Vector Projection Calculator
Calculate the projection of one vector onto another with detailed step-by-step solutions. Visualize vector projections, understand orthogonal components, and explore the geometric interpretation of vector projections in 2D and 3D space.
Vector Input
Vector Projection Theory
What is Vector Projection?
Vector projection is the operation of projecting one vector onto another vector. The projection of vector v onto vector u is the component of v that lies in the direction of u.
Vector Projection Formula:
proju(v) = ((v · u) / (u · u)) × u
Scalar Projection Formula:
compu(v) = (v · u) / ||u||
Where: v · u is the dot product, ||u|| is the magnitude of u
Calculation Steps
Step 1: Calculate Dot Product
Compute v · u = v₁u₁ + v₂u₂ + ... + vₙuₙ
Step 2: Calculate u · u
Compute u · u = u₁² + u₂² + ... + uₙ²
Step 3: Find Scalar Factor
Calculate k = (v · u) / (u · u)
Step 4: Multiply by Direction
proj_u(v) = k × u = k(u₁, u₂, ..., uₙ)
Applications & Properties
Physics
Force components, work calculation, motion analysis
Computer Graphics
Lighting calculations, shadow mapping, collision detection
Engineering
Structural analysis, signal processing, optimization
Machine Learning
Principal component analysis, feature extraction
Geometry
Distance calculations, orthogonal decomposition
Statistics
Regression analysis, least squares fitting
Worked Examples
Example 1: 2D Vector Projection
Problem:
Find the projection of v = [3, 4] onto u = [1, 2]
Solution:
Step 1: v · u = (3)(1) + (4)(2) = 3 + 8 = 11
Step 2: u · u = (1)² + (2)² = 1 + 4 = 5
Step 3: k = 11/5 = 2.2
Step 4: proj_u(v) = 2.2 × [1, 2] = [2.2, 4.4]
Result: The projection vector is [2.2, 4.4]
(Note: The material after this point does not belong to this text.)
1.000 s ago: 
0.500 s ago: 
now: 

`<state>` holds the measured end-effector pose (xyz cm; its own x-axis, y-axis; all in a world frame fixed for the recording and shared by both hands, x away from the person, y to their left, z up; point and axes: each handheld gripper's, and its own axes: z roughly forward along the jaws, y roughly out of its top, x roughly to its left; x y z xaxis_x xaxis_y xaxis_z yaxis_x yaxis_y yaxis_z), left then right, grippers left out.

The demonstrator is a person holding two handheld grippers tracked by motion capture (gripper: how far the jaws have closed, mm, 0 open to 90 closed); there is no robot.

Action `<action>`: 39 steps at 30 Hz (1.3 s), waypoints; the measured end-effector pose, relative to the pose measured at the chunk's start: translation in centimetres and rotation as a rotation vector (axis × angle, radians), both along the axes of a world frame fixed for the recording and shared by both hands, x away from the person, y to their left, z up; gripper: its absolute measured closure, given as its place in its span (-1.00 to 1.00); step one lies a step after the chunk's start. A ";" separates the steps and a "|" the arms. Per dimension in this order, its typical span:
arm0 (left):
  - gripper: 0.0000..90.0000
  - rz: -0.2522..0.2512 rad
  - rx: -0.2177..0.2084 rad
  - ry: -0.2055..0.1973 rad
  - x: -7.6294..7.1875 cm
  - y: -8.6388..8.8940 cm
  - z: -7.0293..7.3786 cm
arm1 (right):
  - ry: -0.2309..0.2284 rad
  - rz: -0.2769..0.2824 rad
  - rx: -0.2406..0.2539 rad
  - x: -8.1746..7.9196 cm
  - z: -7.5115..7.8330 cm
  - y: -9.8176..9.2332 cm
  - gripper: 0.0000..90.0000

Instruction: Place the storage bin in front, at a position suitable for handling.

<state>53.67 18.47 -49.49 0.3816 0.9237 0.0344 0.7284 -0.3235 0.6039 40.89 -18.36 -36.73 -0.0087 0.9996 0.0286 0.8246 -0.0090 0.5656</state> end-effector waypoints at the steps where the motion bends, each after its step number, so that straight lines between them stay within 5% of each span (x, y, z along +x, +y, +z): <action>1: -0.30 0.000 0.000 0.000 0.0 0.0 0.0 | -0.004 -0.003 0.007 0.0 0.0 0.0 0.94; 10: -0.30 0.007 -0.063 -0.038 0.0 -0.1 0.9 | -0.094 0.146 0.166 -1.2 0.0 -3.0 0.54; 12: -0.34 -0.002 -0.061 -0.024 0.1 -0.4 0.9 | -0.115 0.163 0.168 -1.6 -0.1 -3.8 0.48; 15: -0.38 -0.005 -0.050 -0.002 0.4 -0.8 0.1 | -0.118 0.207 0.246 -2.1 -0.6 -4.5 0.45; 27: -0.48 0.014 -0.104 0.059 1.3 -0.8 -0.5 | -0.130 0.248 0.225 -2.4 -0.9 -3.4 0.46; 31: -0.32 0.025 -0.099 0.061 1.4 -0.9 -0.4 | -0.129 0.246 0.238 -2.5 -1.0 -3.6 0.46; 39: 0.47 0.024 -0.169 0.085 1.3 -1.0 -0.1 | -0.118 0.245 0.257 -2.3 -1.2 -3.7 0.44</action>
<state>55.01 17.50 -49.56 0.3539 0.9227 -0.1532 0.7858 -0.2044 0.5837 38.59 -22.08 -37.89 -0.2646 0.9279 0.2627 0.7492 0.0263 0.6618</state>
Example 2: 3D Vector Projection
Problem:
Find the projection of v = [2, 1, 3] onto u = [1, 0, 1]
Solution:
Step 1: v · u = (2)(1) + (1)(0) + (3)(1) = 2 + 0 + 3 = 5
Step 2: u · u = (1)² + (0)² + (1)² = 1 + 0 + 1 = 2
Step 3: k = 5/2 = 2.5
Step 4: proj_u(v) = 2.5 × [1, 0, 1] = [2.5, 0, 2.5]
Result: The projection vector is [2.5, 0, 2.5]
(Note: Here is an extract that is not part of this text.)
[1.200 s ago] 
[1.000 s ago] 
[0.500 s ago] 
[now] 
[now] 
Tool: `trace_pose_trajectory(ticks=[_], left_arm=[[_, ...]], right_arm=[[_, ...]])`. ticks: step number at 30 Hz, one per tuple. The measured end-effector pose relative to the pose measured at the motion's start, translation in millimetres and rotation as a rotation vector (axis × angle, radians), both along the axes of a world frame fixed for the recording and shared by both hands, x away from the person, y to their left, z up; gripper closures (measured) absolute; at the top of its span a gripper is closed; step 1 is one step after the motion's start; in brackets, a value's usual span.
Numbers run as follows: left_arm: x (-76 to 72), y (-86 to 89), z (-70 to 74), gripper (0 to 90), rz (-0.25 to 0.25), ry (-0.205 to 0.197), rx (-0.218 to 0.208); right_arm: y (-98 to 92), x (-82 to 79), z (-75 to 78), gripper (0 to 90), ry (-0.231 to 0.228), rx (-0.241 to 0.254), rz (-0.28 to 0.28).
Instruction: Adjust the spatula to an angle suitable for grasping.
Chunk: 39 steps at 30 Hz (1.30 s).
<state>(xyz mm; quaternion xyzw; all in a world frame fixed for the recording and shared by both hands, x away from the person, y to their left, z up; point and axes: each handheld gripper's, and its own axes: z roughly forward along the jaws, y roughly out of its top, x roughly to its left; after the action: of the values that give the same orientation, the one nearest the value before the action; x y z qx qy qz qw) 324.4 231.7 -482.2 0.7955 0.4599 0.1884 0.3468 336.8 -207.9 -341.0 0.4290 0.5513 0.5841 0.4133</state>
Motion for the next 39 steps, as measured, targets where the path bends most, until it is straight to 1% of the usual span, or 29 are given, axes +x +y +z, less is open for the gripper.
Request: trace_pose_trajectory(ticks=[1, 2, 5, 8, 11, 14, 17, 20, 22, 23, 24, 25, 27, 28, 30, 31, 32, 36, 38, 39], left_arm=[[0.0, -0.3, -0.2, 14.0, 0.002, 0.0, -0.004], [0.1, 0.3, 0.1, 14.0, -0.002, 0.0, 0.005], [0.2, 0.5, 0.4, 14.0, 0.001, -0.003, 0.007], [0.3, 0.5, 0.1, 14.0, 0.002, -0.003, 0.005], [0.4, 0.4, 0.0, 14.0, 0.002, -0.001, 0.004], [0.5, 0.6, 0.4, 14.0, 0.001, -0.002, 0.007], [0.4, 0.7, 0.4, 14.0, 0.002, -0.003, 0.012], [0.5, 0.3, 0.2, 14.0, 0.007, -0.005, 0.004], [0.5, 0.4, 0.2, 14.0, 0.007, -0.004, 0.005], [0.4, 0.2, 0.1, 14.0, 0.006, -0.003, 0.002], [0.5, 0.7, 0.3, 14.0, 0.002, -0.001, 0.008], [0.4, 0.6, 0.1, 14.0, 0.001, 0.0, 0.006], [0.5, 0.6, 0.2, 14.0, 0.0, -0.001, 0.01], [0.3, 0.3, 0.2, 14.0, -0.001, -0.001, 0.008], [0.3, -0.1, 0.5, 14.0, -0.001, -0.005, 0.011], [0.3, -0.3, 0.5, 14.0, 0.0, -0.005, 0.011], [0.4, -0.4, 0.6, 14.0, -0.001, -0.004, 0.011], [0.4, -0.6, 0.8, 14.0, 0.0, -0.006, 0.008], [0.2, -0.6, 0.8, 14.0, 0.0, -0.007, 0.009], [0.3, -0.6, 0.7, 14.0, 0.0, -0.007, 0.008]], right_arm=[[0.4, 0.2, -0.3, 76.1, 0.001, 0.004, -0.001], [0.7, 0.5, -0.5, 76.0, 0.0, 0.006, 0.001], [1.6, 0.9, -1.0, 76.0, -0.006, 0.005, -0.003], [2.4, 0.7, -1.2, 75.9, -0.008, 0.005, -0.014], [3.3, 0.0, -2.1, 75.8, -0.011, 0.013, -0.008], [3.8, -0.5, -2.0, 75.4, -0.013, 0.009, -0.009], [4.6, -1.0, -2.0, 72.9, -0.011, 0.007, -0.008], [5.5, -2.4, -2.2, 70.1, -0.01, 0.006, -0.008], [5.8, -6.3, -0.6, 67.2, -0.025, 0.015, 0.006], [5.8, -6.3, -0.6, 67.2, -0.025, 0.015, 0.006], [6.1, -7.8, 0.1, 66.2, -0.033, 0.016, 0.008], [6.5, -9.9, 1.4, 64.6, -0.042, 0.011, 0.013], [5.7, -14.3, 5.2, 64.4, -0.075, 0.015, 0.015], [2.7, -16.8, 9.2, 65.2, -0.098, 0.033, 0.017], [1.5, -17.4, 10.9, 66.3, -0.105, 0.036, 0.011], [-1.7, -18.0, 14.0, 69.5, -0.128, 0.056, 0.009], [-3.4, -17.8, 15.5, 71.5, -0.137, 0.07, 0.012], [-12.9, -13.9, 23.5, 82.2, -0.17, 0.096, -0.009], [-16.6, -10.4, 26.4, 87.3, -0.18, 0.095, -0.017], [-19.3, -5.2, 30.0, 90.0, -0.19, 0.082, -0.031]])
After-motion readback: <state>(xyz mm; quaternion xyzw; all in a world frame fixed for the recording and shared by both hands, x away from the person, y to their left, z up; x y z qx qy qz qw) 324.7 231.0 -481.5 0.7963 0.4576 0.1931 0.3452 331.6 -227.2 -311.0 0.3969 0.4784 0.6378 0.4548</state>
Frequently Asked Questions
Vector projection gives you a vector in the direction of u, while scalar projection gives you just the length (magnitude) of that projection. Scalar projection can be negative if the angle between vectors is obtuse.
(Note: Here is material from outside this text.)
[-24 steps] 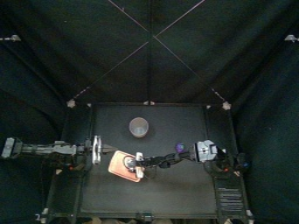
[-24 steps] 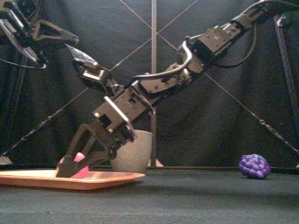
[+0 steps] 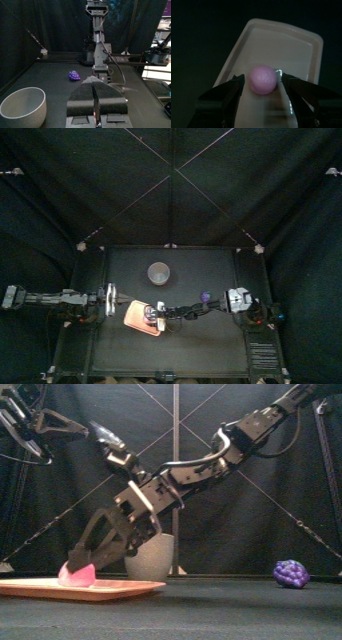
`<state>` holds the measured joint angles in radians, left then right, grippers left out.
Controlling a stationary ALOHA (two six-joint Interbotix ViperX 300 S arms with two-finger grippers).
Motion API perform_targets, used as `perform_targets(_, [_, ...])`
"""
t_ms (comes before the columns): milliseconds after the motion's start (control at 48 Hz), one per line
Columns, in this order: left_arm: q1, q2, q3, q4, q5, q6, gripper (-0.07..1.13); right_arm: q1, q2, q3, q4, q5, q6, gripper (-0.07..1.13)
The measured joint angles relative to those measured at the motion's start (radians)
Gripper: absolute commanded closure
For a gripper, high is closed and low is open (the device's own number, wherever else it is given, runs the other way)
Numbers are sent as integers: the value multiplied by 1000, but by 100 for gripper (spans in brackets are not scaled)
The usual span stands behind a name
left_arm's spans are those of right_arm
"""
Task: Pick the pink ball then place it on the pink plate
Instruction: Drop pink ball on the pink plate and return to neutral
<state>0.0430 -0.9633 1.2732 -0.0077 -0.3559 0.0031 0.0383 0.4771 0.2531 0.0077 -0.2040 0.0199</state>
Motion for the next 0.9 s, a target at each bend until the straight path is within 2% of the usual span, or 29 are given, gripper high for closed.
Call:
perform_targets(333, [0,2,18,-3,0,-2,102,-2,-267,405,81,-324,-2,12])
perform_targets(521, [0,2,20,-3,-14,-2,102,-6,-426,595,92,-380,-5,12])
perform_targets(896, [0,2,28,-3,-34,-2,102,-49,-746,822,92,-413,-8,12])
Projection onto a zero vector is undefined because we would be dividing by zero in the formula. The zero vector has no direction, so projection onto it doesn't make mathematical sense.
The dot product v·u equals ||v|| × ||u|| × cos(θ), where θ is the angle between vectors. The scalar projection is v·u / ||u||, which equals ||v|| × cos(θ) - the "shadow" of v on u.
No, the magnitude of the projection is always less than or equal to the magnitude of the original vector. It equals the original magnitude only when the vectors are parallel (angle = 0°).
Any vector v can be decomposed into two orthogonal components: one parallel to u (the projection) and one perpendicular to u. These components are perpendicular to each other and sum to the original vector.
Check that: (1) The projection is parallel to u (one is a scalar multiple of the other), (2) The perpendicular component is orthogonal to u (their dot product is zero), (3) Projection + perpendicular = original vector.